__EXERCISE AIM__:
The lines from the start of the listing through the line containing "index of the" should be printed exactly, and no other lines should be printed.

__AVAILABLE DATA__:
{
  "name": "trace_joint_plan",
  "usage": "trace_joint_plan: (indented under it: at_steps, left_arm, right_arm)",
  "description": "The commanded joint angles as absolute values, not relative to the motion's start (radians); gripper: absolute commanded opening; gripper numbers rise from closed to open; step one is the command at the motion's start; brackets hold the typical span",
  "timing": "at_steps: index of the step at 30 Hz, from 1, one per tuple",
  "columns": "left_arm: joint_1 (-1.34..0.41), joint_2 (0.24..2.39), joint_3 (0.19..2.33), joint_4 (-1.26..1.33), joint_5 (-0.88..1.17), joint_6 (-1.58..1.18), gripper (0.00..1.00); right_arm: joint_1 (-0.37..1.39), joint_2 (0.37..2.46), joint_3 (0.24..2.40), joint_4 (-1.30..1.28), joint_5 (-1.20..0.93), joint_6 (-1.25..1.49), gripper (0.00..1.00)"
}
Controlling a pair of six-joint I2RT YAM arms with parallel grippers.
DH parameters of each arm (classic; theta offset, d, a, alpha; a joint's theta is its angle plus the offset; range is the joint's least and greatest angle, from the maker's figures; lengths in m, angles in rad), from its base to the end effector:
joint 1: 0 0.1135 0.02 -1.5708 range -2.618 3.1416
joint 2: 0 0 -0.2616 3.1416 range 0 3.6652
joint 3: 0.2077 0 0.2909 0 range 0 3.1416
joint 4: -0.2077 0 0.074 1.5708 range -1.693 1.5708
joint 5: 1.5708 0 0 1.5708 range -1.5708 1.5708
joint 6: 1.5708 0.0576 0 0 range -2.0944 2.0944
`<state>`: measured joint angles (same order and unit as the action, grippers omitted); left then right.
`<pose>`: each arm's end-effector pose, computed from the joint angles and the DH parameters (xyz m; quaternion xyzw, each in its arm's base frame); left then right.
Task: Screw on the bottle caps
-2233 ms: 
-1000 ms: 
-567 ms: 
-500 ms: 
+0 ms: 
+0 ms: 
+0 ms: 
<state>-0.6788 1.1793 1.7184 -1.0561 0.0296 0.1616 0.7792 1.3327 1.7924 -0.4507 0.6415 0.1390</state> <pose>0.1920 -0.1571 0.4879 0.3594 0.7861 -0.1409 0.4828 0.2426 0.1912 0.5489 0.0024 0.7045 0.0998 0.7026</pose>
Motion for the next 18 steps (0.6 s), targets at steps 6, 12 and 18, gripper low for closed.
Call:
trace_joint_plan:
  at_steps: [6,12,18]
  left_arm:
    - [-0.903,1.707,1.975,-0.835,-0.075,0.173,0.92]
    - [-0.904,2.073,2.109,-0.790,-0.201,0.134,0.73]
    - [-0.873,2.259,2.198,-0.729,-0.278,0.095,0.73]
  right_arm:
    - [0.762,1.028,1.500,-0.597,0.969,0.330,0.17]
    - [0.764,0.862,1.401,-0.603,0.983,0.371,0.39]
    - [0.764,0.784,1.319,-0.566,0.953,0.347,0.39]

__YOUR SOLUTION__:
{
  "name": "trace_joint_plan",
  "usage": "trace_joint_plan: (indented under it: at_steps, left_arm, right_arm)",
  "description": "The commanded joint angles as absolute values, not relative to the motion's start (radians); gripper: absolute commanded opening; gripper numbers rise from closed to open; step one is the command at the motion's start; brackets hold the typical span",
  "timing": "at_steps: index of the step at 30 Hz, from 1, one per tuple",

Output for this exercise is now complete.